How to complete this task
Only the lines from the start of the data through the one containing "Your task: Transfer" belong in your answer; return them exactly.

[Entries taken from a collection]
----------

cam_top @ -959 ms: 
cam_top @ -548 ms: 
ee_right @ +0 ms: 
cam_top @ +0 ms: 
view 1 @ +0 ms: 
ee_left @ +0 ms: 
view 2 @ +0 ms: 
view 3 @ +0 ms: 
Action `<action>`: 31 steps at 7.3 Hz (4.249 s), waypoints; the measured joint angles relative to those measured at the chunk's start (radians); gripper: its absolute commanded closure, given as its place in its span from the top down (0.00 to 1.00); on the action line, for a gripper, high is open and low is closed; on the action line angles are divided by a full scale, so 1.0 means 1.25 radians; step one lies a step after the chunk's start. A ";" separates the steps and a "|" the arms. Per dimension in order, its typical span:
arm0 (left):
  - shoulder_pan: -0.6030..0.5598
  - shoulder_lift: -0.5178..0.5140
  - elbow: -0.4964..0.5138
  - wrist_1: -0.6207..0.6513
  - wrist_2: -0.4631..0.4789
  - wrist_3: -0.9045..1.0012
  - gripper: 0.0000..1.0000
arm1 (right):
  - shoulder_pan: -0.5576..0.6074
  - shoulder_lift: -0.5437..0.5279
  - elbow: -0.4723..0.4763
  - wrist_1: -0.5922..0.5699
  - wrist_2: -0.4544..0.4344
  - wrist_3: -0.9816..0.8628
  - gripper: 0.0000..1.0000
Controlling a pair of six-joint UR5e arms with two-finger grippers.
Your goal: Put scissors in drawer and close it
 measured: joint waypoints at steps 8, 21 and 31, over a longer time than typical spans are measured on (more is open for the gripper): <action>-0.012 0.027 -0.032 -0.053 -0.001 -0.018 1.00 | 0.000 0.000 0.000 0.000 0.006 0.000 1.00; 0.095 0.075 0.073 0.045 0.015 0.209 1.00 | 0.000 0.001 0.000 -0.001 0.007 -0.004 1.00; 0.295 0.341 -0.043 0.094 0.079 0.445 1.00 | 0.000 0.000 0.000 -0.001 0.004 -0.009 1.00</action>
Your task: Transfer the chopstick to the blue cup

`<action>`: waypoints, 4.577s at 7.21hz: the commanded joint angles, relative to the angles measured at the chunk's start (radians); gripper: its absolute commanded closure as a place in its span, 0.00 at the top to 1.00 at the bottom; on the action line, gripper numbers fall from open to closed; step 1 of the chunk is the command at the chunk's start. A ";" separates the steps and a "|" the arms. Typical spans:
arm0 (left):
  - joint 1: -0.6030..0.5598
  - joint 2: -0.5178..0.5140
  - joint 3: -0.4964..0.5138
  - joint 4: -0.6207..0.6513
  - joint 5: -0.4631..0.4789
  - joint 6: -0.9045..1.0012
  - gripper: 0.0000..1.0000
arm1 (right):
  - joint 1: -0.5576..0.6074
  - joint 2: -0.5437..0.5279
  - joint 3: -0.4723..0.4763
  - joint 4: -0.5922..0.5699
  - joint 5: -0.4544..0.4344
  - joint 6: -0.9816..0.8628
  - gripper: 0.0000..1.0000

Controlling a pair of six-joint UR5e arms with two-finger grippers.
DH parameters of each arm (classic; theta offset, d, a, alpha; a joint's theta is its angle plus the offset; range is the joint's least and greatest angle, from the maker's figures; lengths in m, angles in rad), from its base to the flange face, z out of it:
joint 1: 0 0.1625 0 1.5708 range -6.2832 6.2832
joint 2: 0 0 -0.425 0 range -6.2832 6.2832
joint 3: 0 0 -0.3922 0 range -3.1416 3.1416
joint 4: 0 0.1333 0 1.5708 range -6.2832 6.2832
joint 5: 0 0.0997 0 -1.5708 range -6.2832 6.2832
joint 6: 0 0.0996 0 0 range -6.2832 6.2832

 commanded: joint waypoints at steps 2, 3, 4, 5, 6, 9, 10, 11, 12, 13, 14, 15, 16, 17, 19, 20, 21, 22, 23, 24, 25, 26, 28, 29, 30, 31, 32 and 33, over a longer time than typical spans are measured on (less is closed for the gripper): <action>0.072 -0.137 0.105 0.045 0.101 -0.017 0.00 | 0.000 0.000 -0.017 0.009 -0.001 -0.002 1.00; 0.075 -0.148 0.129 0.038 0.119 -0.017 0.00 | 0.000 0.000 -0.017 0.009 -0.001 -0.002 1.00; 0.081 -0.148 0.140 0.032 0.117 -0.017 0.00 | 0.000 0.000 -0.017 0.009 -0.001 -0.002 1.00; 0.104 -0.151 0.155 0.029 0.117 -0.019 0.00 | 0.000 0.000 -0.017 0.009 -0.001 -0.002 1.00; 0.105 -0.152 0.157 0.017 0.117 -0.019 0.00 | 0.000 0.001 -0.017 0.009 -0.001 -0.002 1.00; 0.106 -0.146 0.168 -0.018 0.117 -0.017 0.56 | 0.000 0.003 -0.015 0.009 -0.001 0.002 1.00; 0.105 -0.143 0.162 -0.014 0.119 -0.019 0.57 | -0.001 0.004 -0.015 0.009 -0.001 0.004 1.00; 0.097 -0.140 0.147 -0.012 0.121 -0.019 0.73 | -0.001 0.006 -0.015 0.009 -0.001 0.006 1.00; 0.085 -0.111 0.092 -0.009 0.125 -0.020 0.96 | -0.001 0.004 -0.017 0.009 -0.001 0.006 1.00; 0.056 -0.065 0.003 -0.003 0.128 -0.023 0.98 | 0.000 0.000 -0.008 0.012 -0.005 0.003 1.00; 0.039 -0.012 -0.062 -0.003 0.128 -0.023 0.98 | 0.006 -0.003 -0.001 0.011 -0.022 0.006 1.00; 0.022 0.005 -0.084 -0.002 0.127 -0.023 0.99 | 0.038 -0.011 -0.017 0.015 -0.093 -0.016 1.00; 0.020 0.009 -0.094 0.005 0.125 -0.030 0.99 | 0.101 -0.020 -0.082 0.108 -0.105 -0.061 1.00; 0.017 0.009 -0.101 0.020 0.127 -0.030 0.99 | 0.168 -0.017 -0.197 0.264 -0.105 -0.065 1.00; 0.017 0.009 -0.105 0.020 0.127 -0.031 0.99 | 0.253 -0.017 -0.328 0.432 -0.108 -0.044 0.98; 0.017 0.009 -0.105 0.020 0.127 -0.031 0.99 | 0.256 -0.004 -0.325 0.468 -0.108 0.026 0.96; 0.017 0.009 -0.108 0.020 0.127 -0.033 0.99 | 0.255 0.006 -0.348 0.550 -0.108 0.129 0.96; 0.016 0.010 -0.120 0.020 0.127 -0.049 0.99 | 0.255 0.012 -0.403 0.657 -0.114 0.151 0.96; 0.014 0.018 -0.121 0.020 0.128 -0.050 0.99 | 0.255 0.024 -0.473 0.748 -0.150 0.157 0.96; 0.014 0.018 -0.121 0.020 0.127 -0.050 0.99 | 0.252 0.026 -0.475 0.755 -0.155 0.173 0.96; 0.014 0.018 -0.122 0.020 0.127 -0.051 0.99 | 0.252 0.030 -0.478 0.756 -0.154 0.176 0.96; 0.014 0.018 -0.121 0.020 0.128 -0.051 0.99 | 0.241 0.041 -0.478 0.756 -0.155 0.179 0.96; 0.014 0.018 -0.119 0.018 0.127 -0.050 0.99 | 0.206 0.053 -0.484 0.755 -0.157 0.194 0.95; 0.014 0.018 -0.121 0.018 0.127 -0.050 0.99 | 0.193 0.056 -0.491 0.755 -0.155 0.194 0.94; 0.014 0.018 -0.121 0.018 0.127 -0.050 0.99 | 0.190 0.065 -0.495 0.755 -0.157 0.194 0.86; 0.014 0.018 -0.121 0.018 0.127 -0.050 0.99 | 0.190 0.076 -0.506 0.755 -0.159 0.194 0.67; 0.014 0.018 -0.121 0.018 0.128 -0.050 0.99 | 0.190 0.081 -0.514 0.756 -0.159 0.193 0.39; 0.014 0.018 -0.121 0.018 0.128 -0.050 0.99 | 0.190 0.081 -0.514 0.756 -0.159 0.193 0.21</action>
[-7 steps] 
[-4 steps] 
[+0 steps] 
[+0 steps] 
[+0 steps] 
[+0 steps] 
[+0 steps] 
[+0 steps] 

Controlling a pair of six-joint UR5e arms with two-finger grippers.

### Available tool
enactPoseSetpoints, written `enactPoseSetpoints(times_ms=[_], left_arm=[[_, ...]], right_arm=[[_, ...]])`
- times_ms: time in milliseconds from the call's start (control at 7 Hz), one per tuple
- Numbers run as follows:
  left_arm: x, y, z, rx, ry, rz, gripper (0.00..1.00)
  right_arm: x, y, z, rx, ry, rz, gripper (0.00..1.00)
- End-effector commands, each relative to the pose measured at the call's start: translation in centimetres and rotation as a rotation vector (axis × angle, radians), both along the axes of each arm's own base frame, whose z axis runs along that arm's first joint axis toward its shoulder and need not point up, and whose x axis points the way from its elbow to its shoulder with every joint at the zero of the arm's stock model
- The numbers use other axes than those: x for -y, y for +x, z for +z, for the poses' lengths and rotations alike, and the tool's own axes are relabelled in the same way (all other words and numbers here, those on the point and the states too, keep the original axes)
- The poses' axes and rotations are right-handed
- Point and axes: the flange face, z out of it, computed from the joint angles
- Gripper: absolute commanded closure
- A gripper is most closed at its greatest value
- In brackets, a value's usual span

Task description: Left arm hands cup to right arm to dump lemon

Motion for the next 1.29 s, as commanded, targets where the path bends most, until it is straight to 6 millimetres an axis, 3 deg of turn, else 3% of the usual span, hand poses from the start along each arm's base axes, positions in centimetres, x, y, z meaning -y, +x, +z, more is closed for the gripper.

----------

Expected answer
cam_top @ -959 ms: 
cam_top @ -548 ms: 
ee_right @ +0 ms: 
cam_top @ +0 ms: 
view 1 @ +0 ms: 
ee_left @ +0 ms: 
view 2 @ +0 ms: 
view 3 @ +0 ms: 
Action `<action>`: 31 steps at 7.3 Hz (4.249 s), waypoints; the measured joint angles relative to those measured at the chunk's start (radians); gripper: its absolute commanded closure, given as its place in its span from the top down (0.00 to 1.00); on the action line, for a gripper, high is open and low is closed; on the action line angles are divided by a full scale, so 1.0 means 1.25 radians; step one lies a step after the chunk's start. A ";" separates the steps and a "|" the arms. Per dimension in order, its typical span:
arm0 (left):
  - shoulder_pan: -0.6030..0.5598
  - shoulder_lift: -0.5178..0.5140
  - elbow: -0.4964..0.5138
  - wrist_1: -0.6207..0.6513
  - wrist_2: -0.4631..0.4789
  - wrist_3: -0.9045..1.0012
  - gripper: 0.0000..1.0000
arm1 (right):
  - shoulder_pan: -0.5576..0.6074
  - shoulder_lift: -0.5437..0.5279
  - elbow: -0.4723..0.4763
  - wrist_1: -0.5922..0.5699
  - wrist_2: -0.4544..0.4344
  - wrist_3: -0.9816..0.8628
  - gripper: 0.0000..1.0000
Controlling a pair of six-joint UR5e arms with two-finger grippers.
Your goal: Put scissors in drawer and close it
 measured: joint waypoints at steps 8, 21 and 31, over a longer time than typical spans are measured on (more is open for the gripper): <action>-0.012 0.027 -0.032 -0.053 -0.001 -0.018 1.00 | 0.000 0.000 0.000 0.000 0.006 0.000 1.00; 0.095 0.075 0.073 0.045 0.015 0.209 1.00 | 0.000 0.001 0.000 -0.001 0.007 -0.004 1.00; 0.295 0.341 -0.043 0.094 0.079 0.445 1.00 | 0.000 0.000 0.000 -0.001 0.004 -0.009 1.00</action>
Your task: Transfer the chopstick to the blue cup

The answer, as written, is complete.